Transfer from the T to the O at 14th Street: Subway Plans in the East Village Past, Present, and Future
The subway is our city’s circulation system, one that needs to work efficiently and grow and evolve to meet the needs of all New Yorkers. After years of expansion in the first half of the 20th century, the subway system actually contracted in the mid-to-late 20th century, with several elevated subway lines dismantled during this period, including in our neighborhoods. Many of these lost lines were supposed to the replaced by new below-ground lines, but progress on long-promised projects has been slow. One such project is the as-yet-unfunded latest phase of the Second Avenue Subway, which would connect the 96th Street station on the Upper East Side with 125th Street and Park Avenue.

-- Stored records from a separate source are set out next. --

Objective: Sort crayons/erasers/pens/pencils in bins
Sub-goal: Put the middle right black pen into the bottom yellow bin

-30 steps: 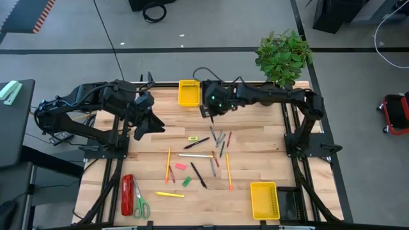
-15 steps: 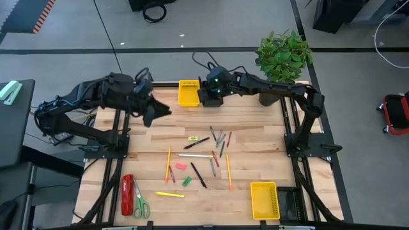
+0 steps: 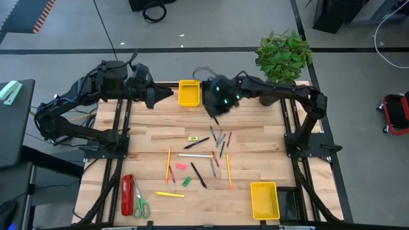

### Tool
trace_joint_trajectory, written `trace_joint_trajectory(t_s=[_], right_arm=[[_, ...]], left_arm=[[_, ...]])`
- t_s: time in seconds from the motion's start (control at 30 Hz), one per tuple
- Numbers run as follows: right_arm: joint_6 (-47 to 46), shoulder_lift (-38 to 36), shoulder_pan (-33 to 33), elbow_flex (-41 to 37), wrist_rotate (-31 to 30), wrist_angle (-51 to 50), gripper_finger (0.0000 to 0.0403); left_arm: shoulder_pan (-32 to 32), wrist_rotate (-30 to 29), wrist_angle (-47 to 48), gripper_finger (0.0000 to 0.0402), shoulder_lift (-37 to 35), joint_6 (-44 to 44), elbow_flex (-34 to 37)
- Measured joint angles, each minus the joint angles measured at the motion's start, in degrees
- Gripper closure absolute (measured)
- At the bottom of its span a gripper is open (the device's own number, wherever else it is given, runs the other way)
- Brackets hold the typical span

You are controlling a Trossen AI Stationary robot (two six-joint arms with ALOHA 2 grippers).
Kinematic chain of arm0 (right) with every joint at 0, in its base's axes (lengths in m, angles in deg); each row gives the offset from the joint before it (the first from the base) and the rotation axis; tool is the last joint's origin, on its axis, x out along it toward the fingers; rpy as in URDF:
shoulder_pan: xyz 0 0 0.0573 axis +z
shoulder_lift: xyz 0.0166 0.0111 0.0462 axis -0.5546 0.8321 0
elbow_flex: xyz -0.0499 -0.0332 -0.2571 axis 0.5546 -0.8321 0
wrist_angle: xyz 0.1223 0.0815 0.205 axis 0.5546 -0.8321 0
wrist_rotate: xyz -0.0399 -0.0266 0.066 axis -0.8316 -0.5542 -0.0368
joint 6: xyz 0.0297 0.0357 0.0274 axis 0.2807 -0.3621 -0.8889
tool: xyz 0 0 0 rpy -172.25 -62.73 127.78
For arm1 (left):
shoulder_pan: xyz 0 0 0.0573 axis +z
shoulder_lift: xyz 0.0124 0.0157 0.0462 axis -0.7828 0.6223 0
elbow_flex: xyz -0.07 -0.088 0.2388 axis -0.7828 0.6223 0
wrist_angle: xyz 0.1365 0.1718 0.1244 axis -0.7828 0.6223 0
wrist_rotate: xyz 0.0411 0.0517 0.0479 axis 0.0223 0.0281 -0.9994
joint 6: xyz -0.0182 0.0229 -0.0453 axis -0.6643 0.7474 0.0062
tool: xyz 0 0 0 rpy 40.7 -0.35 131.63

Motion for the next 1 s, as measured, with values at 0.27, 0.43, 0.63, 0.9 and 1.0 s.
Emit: trace_joint_trajectory(t_s=[0.27, 0.43, 0.63, 0.9, 1.0], right_arm=[[-16.38, -6.30, 12.09, 0.00, -0.72, -14.50, 0.0362], [-32.39, -8.06, 23.99, 0.00, -3.31, -17.23, 0.0362], [-54.18, -7.67, 41.16, -0.07, -4.55, -19.22, 0.0362], [-77.86, -4.69, 57.66, -0.17, -8.91, -15.69, 0.0362], [-80.61, -2.92, 61.72, -0.17, -11.20, -14.88, 0.0362]], left_arm=[[0.83, 0.00, 0.32, 0.0239, 0.00, 2.19, 0.00], [0.83, 0.89, 0.35, 0.0239, 0.00, 4.85, 0.00], [0.61, 5.85, 1.47, 0.0239, 0.00, 8.71, 0.00], [0.61, 10.35, 7.25, 0.0239, -0.01, 12.19, 0.02], [0.61, 10.60, 7.62, 0.0239, -0.11, 12.17, 0.02]])
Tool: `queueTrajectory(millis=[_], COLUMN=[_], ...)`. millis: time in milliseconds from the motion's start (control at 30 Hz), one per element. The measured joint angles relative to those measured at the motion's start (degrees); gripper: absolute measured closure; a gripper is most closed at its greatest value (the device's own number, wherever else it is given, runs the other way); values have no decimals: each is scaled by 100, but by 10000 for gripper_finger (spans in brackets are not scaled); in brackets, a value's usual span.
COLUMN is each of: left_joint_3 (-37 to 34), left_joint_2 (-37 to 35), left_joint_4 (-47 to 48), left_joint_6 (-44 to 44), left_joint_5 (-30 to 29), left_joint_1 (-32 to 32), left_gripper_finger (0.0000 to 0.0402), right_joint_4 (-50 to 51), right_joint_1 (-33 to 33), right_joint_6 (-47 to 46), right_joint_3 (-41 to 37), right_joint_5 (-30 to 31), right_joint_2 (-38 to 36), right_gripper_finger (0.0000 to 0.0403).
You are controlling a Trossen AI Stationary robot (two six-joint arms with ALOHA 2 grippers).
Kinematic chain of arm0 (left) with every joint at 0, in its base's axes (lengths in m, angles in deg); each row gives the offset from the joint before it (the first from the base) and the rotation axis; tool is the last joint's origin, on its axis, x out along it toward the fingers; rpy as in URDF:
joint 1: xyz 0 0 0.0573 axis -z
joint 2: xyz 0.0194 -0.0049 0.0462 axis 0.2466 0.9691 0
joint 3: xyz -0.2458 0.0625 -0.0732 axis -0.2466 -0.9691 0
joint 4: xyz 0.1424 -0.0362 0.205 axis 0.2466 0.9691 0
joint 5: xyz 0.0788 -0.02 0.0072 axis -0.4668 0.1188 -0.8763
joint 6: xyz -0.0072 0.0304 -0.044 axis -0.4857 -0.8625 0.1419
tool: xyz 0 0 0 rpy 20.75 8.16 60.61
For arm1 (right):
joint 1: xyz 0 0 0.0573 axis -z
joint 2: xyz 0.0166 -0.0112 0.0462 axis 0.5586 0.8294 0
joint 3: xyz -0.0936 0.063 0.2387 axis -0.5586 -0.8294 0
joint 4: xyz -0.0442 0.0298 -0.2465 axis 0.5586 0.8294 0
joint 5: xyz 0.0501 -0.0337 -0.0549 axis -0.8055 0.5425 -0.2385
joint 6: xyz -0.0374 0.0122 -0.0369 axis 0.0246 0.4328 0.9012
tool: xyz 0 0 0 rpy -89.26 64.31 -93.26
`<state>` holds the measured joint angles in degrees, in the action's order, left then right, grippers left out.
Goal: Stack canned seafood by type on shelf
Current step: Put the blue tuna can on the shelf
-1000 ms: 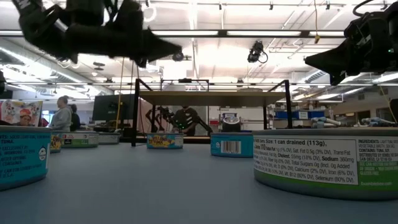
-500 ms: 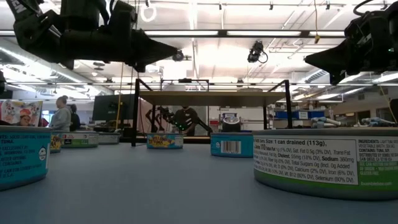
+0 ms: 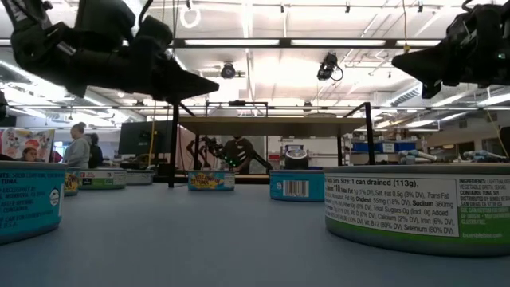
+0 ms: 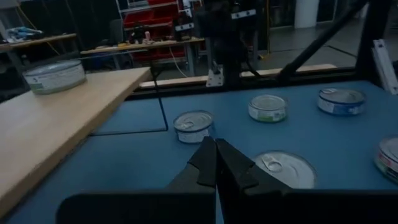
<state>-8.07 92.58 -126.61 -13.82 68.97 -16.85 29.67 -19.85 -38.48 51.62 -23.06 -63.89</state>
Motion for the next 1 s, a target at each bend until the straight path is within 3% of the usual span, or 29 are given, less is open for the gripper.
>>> queueTrajectory(millis=[267,467,767,1000], left_joint_3=[-712,-876,-876,-876], left_joint_2=[-4,-4,-4,-6], left_joint_4=[-1240,-1380,-1369,-1270], left_joint_6=[-24,-31,-35,-35], left_joint_5=[13,15,216,217], left_joint_1=[119,119,120,119], left_gripper_finger=[401,401,401,398], right_joint_4=[-902,-1211,-825,383], right_joint_1=[-11,-111,-833,-1720], right_joint_6=[-314,-207,-284,-602], right_joint_3=[1,20,830,2127], right_joint_5=[-9,-459,-361,-38], right_joint_2=[31,390,2039,3746], right_gripper_finger=[370,391,400,400])
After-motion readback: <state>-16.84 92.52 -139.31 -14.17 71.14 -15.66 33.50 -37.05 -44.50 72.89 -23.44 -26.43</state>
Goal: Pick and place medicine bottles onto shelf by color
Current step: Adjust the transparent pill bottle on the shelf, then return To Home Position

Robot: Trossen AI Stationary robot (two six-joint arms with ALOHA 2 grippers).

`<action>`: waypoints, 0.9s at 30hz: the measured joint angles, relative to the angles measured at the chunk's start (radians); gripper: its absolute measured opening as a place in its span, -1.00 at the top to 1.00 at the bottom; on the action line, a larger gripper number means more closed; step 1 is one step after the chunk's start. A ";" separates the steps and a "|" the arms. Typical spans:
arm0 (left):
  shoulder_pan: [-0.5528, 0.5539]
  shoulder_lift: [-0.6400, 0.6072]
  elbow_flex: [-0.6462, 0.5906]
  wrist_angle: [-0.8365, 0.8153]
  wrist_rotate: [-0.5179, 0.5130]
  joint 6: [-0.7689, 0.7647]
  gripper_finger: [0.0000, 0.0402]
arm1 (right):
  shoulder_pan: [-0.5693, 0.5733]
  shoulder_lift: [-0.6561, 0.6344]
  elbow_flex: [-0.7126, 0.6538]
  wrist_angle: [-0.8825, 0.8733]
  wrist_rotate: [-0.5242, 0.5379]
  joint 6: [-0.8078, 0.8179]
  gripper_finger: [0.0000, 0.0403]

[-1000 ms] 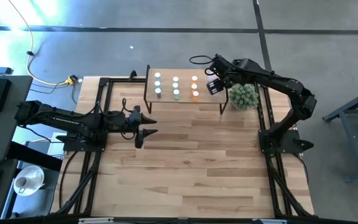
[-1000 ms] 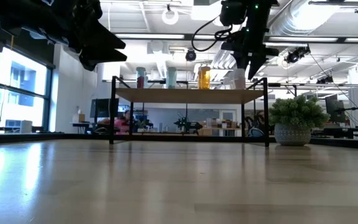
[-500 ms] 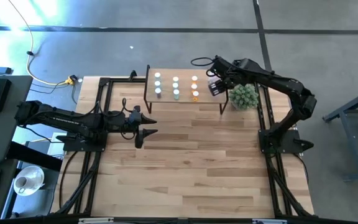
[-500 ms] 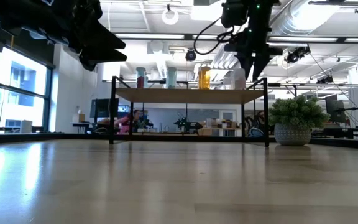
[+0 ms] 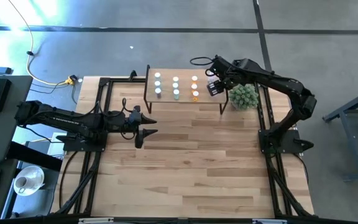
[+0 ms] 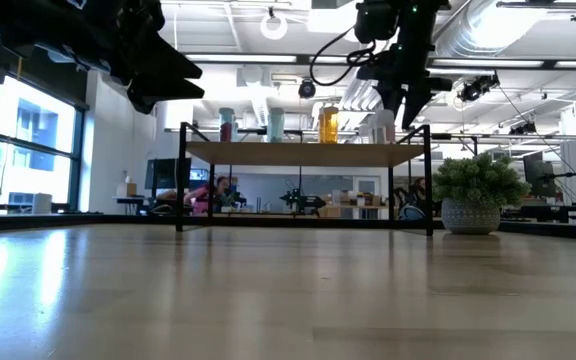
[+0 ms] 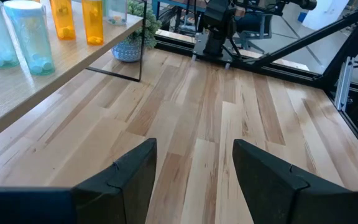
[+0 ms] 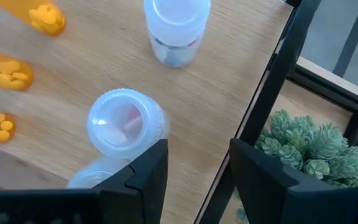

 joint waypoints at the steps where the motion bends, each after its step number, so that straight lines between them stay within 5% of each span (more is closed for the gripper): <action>1: 0.000 0.000 0.000 0.000 0.000 0.000 0.00 | 0.000 0.000 0.000 -0.002 0.000 0.002 0.19; 27: 0.000 -0.038 0.001 -0.011 0.003 0.000 0.00 | 0.011 0.000 0.103 -0.146 0.027 -0.046 0.19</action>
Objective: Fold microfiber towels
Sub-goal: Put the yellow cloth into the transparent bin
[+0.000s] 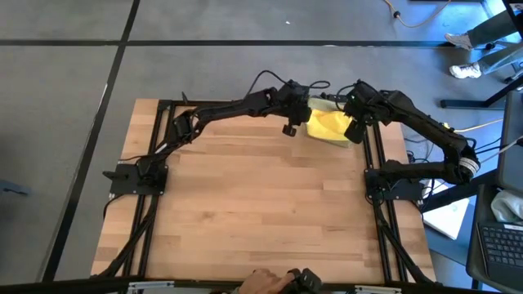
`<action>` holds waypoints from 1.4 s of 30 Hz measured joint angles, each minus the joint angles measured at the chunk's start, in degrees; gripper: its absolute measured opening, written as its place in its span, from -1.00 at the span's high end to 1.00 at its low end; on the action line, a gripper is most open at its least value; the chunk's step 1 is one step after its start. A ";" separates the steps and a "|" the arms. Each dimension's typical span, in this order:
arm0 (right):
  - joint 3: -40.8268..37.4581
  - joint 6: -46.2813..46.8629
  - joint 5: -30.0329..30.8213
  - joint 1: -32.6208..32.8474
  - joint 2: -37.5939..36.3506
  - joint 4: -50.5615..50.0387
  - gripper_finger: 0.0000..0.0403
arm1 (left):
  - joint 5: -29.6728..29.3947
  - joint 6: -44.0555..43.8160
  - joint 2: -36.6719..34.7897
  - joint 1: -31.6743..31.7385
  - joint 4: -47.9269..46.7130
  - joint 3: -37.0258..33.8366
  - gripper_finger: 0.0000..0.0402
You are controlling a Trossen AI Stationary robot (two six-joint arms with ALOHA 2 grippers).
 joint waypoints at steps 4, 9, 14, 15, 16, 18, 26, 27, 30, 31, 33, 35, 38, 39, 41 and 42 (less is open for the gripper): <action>0.47 0.05 -4.52 0.00 0.01 -0.14 0.03 | 0.05 -0.55 0.00 0.70 -3.05 -0.03 0.41; -0.81 0.34 -8.98 0.02 0.37 4.26 0.05 | 0.07 -0.75 0.00 2.01 -1.82 -0.07 0.41; -1.60 -1.41 -11.43 0.00 2.98 9.10 0.13 | 0.20 -0.52 0.00 4.33 -1.04 -0.07 0.41; -1.52 -3.01 -12.01 0.07 3.51 8.70 0.14 | 0.43 -0.49 0.00 5.16 -1.29 -0.07 0.41; -1.38 -4.27 -12.10 0.40 3.76 8.51 0.14 | 1.03 -0.49 0.00 6.16 -1.35 -0.07 0.41; -0.76 -7.23 -12.00 1.45 3.83 9.02 0.14 | 3.56 -0.52 0.00 8.76 -0.96 -0.07 0.41; 0.28 0.65 -11.83 1.62 4.46 18.40 0.09 | 24.77 -4.91 0.00 20.00 12.31 -0.07 0.41; 0.28 1.47 -14.35 0.74 5.09 17.55 0.09 | 28.10 -6.54 0.00 21.33 14.65 -0.07 0.41; 0.05 -2.56 -19.13 0.44 6.85 13.25 0.09 | 37.39 -12.68 0.00 24.85 19.90 -0.07 0.41; 0.00 -3.83 -18.43 1.42 7.37 12.02 0.08 | 39.91 -14.44 0.00 25.78 21.01 -0.07 0.41; -0.04 -6.12 -13.26 4.18 8.36 12.16 0.04 | 43.93 -16.49 0.00 27.21 22.93 -0.07 0.41; -0.07 -7.33 -4.46 6.06 9.11 14.45 0.00 | 45.56 -16.74 0.00 27.79 25.88 -0.07 0.41; 0.53 -7.19 3.79 6.43 10.57 19.22 -0.06 | 45.44 -14.95 0.00 28.13 30.98 -0.07 0.41; 1.03 -6.53 3.37 5.67 11.31 20.89 -0.07 | 45.10 -14.16 0.00 28.16 32.70 -0.07 0.41; 2.60 -5.08 -2.35 3.52 13.11 22.61 -0.09 | 44.15 -12.90 0.00 28.38 36.43 -0.07 0.41; 3.77 -4.24 -5.92 2.26 14.47 22.70 -0.09 | 43.84 -12.54 0.00 28.56 38.36 -0.07 0.41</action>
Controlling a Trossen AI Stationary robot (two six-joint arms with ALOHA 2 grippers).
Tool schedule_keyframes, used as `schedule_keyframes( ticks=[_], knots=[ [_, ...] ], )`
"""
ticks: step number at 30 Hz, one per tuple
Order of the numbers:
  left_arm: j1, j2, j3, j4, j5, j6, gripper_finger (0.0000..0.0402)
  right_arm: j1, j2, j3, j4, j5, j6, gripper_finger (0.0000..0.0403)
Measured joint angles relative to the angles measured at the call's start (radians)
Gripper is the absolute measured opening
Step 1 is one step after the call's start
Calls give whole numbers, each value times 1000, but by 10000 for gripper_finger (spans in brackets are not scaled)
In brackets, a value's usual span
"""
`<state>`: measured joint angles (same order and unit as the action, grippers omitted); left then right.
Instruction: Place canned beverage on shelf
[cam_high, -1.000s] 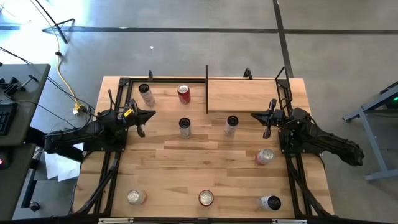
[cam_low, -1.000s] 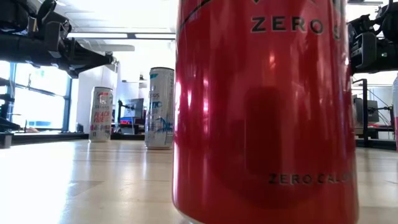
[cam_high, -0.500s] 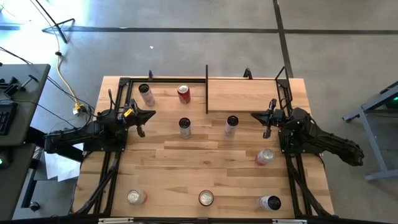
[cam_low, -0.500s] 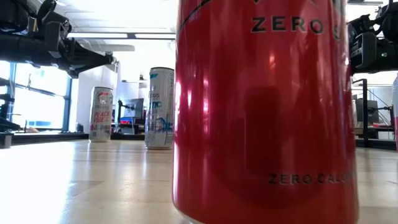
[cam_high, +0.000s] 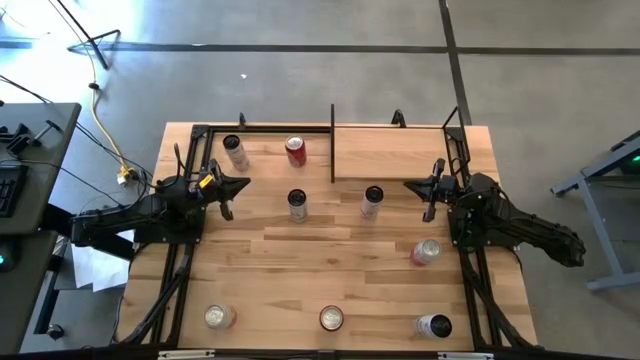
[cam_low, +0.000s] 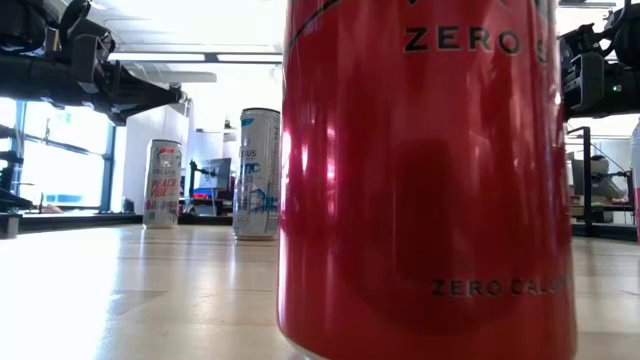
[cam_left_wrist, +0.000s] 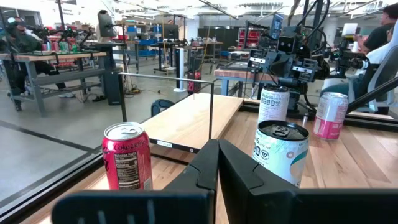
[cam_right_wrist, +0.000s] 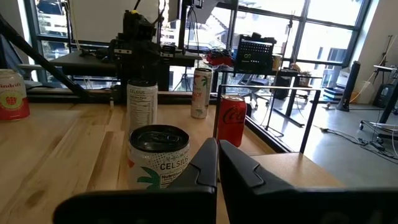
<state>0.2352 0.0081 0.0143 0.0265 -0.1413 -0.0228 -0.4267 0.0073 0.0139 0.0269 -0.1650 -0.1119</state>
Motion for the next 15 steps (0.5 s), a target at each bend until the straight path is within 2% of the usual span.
schedule_keyframes(
  ticks=[9,15],
  knots=[
    [0,0,0,0,0,0,3,1,0,0,46,-20,-4,0],
    [0,0,0,0,0,0,3,2,0,0,135,-13,7,0]
  ],
)
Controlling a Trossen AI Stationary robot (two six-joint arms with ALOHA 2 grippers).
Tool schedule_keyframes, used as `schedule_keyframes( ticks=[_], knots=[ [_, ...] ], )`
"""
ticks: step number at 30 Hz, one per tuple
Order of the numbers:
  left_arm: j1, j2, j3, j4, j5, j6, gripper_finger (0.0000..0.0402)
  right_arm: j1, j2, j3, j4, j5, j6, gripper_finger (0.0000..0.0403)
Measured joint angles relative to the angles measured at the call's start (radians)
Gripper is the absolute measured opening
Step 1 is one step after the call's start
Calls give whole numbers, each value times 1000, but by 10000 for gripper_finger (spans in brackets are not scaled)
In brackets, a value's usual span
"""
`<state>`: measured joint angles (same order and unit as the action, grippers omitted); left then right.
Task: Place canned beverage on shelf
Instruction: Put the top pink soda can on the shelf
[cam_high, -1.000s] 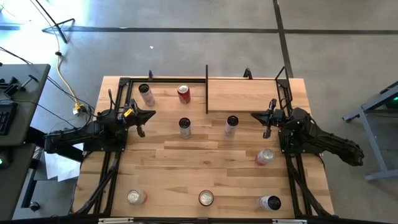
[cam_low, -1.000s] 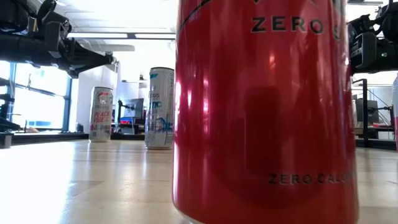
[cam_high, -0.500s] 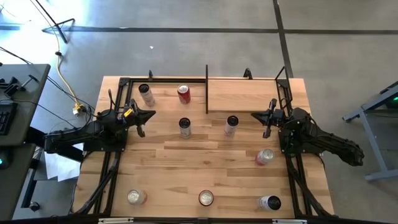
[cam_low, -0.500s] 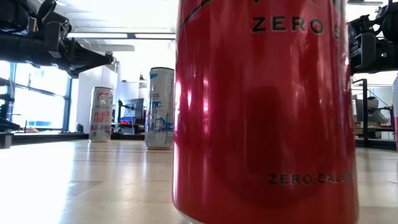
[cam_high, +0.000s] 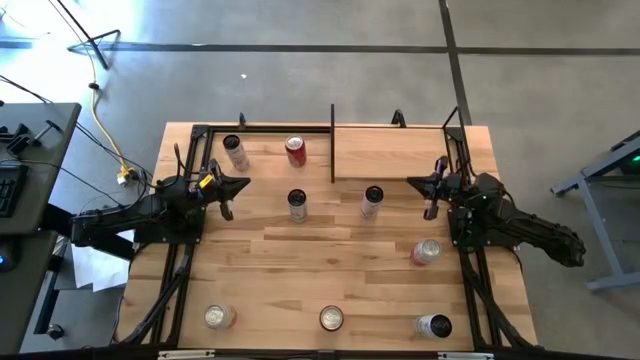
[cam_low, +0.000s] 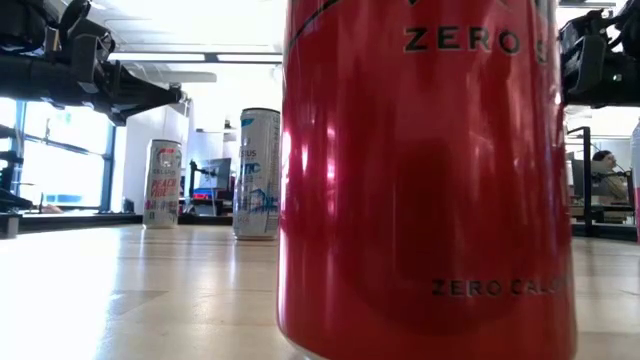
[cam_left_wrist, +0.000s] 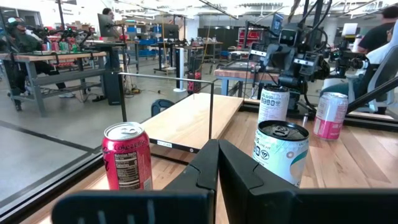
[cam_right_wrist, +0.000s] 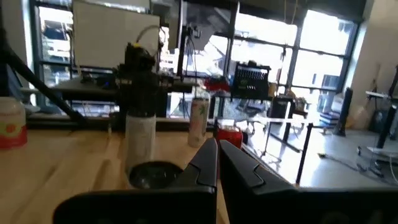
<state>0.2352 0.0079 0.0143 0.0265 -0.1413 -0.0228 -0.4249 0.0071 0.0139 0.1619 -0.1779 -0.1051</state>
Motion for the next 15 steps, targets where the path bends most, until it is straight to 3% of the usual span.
schedule_keyframes(
  ticks=[15],
  knots=[
    [0,0,0,0,0,0,3,0,33,11,261,-36,260,0]
  ],
)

While the new extension would add service in Upper Manhattan, the full Second Avenue line has been in the works for almost a century to improve travel the length of Manhattan (and in some iterations beyond). That includes the East Village, where plans for the route have been proposed, started, and put on hold for decades.
In the early part of the 20th century, the East Village was well served by rail travel, with the Second and Third Avenue elevateds overhead and the Lexington Avenue line below just to the neighborhood’s west. (The Second Avenue el actually ran on First Avenue through the East Village up to 23rd Street.) With work proceeding on the new IND division of the subway in the 1920s — today’s Sixth and Eighth Avenue lines — the city’s Board of Transportation proposed further subway expansion in 1929, including a Second Avenue line to replace the aging East Side elevateds. (The Second Avenue el was demolished in 1942, the Third Avenue in 1955.)

Construction on Sixth and Eighth Avenues anticipated that expansion, known as the “Second System,” and can be seen today in two major stops in NoHo and Greenwich Village. At the Second Avenue station on the present-day F line, the mezzanine was built with a gap that left room for a line proceeding along the avenue. The station also features two mostly unused center tracks that would have connected with one new Second System line in Brooklyn. Another planned Second System line through Brooklyn and Queens would have used a stop on South 4th Street in Williamsburg as a major transfer point; to avoid confusion for travelers, transit planners named the IND’s major connection point in Greenwich Village West 4th Street, making it the only numbered station in Manhattan with a direction.

Unfortunately, that Second System and its Second Avenue line never came to fruition. The Great Depression, World War II, and the underfunding of urban transit all put a stop to further construction, even as more proposals for the route were announced over the decades. The next time any real action took place for the Second Avenue line was in the “Program for Action,” a guiding document for new transit projects released by the MTA when it was established in 1968. The plan offered a map featuring a new, blue T line on Second Avenue from South Ferry in Lower Manhattan to the northern reaches of the Bronx.
The initial outline for the T featured stations spaced farther apart than with previous lines, skipping the Lower East Side and East Village entirely. In response to protests, the “Program for Action” map was revised to include an orange O line, a so-called “cup handle” with stops at Second Avenue and 14th Street, First Avenue and 14th Street, Avenue A or C (reports vary), and the present-day Second Avenue station.

Actual construction on the Second Avenue subway started in 1972 between 99th and 105th Streets, followed the next year by sections between 110th and 120th Streets as well as under Chrystie Street in Chinatown. In July 1974, “Mayor Beame returned to his old neighborhood on the Lower East Side,” The New York Times wrote, “joining with Governor Wilson in a rattling good time, both manning jackhammers to break ground for the fourth segment of the Second Avenue Subway,” a section between Second and Ninth Streets. Work was finally under way on the new line.

Two years later, the fiscal crisis hit New York, almost bankrupting the city. Work in the East Village and the other three sections was halted, and the MTA announced that work would be delayed “until about 1986 because costs have spiraled greatly.” Progress on Second Avenue didn’t resume until about three decades later in the 2000s, and the first phase of the Second Avenue subway was opened to the subway-riding public on New Year’s Day 2017. Now, Phase 2 in East Harlem is in search of funding. A third phase would extend the route downtown to Houston Street and establish the turquoise T line first announced in 1968. Unfortunately, the MTA has said that the extension is not a priority.
As Gothamist noted, “By the time the MTA came back to the Second Avenue Subway in the 2000s, it began by building three stops on the Upper East Side — and promised that, one day, it would run downtown.” Unfortunately for the East Village and surrounding communities, “for now, that day is not in sight.”